The fairy tale seemed to be coming tue. It did not but the new team on the block had much to celebrate.

"This is historical. I told them to be grateful for what you've accomplished. If you can leave it all on the court and walk away from this match okay with yourself than that's all we can ask. And I think we left it all on the court tonight," Gonzales said.

Hurles and fellow seniors Aniya Mitchell, Alliston Potter and Nadia Trinidad helped Gonzales turn the program from .500 to a state runner up, despite Estrella Foothills moving up to 4A in 2016, their freshman year.

They led the team to the quarterfinals — against Greenway — last year. And this year they set a tone for a team that rewrote the school record book.

"They bring so much to the gym every day — the energy, the determination and hard work. They never once complained about coming to practice," Gonzales said.

While the team will need to figure out two new middle blockers, Barber and Alice Mancilla are coming into their own as attackers and Nayeli Mancilla developed into an ace setter.

That trio also ranked 2-4 on the team in digs behind Trinidad.

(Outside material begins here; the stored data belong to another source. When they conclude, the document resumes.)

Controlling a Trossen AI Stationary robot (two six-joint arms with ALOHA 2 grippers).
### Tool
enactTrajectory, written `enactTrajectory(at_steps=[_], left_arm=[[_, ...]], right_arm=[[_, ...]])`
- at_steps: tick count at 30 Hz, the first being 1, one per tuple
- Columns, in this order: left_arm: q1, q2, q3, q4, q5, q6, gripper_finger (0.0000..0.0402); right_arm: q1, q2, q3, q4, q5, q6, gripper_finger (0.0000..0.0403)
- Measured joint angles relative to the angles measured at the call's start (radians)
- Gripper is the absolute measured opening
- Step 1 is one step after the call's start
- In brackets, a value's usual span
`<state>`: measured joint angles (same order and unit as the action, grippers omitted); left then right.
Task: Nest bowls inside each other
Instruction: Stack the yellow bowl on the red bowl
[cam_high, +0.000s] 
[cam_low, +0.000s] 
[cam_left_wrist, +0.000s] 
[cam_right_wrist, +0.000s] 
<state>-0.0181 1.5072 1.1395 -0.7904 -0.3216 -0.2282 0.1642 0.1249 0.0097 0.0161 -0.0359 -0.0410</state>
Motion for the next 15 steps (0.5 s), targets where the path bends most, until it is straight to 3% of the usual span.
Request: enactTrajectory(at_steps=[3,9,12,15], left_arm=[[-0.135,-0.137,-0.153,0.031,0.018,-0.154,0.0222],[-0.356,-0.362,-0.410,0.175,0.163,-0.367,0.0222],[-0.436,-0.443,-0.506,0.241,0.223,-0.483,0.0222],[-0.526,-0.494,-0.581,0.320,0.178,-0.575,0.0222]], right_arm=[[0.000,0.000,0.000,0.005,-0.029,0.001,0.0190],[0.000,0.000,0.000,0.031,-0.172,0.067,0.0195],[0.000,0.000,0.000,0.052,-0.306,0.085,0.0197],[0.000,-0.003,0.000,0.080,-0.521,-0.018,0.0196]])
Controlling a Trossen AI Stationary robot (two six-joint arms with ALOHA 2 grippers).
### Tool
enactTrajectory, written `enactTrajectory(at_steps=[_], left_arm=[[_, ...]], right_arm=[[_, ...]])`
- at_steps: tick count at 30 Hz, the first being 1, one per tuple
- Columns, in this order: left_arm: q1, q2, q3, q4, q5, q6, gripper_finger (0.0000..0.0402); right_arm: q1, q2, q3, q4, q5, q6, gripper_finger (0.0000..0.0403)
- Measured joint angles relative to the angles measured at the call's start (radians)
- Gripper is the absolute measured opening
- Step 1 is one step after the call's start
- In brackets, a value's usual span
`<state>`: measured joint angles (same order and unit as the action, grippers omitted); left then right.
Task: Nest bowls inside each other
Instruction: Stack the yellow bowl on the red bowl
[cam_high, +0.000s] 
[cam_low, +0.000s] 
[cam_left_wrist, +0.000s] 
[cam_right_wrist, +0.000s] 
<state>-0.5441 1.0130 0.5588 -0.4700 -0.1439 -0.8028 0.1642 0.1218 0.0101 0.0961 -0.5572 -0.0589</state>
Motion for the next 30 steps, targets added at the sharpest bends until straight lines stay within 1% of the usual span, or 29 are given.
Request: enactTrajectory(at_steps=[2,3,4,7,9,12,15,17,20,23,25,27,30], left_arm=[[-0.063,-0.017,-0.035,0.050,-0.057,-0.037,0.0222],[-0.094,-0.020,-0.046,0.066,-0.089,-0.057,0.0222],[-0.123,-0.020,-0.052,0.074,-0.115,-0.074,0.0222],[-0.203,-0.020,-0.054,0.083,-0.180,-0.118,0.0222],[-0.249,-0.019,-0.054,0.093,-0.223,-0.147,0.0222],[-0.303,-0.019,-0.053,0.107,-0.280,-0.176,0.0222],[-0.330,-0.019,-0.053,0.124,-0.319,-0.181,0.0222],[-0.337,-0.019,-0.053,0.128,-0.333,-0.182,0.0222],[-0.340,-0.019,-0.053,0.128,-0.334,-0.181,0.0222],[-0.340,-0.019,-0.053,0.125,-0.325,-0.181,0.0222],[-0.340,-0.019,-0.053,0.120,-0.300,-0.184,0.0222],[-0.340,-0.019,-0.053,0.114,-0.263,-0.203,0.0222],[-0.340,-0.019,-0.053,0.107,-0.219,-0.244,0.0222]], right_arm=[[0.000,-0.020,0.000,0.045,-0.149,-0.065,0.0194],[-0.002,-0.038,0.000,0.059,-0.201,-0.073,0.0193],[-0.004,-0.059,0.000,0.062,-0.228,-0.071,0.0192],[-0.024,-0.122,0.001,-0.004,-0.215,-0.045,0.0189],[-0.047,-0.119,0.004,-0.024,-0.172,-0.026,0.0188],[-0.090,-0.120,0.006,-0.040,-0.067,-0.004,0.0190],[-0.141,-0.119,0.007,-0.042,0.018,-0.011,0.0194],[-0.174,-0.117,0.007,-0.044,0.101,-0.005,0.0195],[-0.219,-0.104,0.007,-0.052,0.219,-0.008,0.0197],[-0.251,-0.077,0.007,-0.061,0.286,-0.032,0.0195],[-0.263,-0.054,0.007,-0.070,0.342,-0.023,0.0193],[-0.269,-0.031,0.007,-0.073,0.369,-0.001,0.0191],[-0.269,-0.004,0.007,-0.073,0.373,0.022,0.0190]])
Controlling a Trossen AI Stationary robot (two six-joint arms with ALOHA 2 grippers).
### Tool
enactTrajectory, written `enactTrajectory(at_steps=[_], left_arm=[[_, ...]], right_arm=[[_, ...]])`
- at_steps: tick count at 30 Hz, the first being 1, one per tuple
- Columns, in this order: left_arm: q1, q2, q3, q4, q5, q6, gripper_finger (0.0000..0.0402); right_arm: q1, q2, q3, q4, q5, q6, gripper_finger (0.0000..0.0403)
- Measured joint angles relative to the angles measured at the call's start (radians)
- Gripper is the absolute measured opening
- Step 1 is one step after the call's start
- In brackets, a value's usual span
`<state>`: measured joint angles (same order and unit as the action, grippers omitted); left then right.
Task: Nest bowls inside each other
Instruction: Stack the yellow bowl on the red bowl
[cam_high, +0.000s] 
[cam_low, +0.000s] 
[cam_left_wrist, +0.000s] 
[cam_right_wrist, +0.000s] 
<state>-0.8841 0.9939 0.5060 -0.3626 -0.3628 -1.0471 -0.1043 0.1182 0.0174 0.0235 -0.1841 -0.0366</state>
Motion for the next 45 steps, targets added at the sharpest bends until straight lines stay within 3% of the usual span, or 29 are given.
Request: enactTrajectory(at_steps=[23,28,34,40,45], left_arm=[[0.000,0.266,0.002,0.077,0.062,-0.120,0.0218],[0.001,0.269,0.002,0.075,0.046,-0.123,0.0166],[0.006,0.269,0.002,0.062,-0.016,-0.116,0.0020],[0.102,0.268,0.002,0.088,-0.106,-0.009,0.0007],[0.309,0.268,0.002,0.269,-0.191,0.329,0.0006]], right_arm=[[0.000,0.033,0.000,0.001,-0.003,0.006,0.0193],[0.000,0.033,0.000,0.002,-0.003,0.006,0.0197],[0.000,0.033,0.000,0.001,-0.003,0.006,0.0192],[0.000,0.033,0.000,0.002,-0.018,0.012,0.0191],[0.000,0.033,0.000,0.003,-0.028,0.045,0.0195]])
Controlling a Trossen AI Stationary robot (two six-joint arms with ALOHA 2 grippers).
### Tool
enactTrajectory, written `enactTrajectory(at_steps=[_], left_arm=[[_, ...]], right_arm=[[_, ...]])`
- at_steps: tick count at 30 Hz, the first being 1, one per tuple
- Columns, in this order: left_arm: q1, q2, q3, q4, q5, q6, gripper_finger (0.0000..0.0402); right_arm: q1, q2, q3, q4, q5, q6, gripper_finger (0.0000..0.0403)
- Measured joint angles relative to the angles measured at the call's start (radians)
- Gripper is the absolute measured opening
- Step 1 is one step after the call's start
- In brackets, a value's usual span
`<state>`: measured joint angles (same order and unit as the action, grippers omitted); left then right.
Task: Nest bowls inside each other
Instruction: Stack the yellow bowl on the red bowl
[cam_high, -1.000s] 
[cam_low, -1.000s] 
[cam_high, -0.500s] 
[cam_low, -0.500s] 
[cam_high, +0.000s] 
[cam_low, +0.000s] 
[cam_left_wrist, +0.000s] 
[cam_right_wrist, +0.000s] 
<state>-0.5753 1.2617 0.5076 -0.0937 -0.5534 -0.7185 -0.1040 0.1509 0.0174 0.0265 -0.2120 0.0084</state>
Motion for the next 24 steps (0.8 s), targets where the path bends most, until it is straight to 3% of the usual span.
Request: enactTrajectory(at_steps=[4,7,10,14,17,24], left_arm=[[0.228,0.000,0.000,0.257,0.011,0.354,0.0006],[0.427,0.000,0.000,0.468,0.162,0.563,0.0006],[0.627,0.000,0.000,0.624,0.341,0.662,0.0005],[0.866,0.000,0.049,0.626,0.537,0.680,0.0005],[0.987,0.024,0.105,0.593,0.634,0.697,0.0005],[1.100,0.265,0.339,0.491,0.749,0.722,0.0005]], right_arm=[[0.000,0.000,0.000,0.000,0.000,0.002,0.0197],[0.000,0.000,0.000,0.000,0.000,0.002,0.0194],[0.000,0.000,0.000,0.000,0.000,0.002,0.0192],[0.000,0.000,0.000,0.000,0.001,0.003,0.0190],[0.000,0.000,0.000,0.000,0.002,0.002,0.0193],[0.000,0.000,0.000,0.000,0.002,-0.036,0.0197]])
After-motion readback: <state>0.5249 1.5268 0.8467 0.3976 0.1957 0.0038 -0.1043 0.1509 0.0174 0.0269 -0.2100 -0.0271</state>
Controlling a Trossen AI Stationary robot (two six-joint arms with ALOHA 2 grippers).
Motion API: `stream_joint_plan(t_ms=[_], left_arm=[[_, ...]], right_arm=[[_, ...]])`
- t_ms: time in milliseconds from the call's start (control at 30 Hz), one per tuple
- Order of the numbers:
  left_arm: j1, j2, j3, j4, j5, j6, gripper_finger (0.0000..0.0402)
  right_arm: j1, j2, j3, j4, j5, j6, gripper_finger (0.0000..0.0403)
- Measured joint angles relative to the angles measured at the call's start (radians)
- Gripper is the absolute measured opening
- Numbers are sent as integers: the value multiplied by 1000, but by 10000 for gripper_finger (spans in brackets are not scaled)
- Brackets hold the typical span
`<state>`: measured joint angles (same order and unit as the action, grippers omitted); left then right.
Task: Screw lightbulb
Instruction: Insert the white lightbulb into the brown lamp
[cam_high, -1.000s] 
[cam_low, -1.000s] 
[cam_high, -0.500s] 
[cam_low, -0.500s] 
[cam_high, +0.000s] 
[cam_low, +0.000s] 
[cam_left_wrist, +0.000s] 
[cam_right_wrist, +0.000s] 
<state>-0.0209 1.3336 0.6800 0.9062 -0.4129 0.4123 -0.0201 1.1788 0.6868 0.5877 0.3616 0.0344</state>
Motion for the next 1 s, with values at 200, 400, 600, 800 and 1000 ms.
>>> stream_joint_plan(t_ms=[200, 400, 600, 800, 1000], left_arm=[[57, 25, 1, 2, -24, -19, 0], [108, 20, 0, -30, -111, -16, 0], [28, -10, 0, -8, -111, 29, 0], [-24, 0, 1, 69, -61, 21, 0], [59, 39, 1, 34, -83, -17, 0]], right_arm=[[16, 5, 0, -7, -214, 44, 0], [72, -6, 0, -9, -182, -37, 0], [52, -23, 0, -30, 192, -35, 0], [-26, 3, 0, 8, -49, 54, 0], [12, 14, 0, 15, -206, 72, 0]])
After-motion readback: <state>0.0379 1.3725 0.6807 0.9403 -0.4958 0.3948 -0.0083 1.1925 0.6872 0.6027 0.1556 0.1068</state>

"They've got a taste of the good life, if you want to say it. They'll be just as determined to get back. They know that working in open gym during the summer is what's going to get you here. This is the reward," Gonzales said.

Even if the title was old hat for Greenway — its third since 2015 — it was clear this one meant more to the program, and not only because of the difficulty.

Peterson's father, Mark Comfort, was diagnosed with a rare disease just after the start of the season and died in late October.

"We have ribbons that say MC on it (for Mark Comfort) with a big heart. They have really rallied around each other and around me this season. We fought hard and said this season is for him. That was our cheer every time out. And we finally played as a team again, after we let go for those two sets," Peterson said.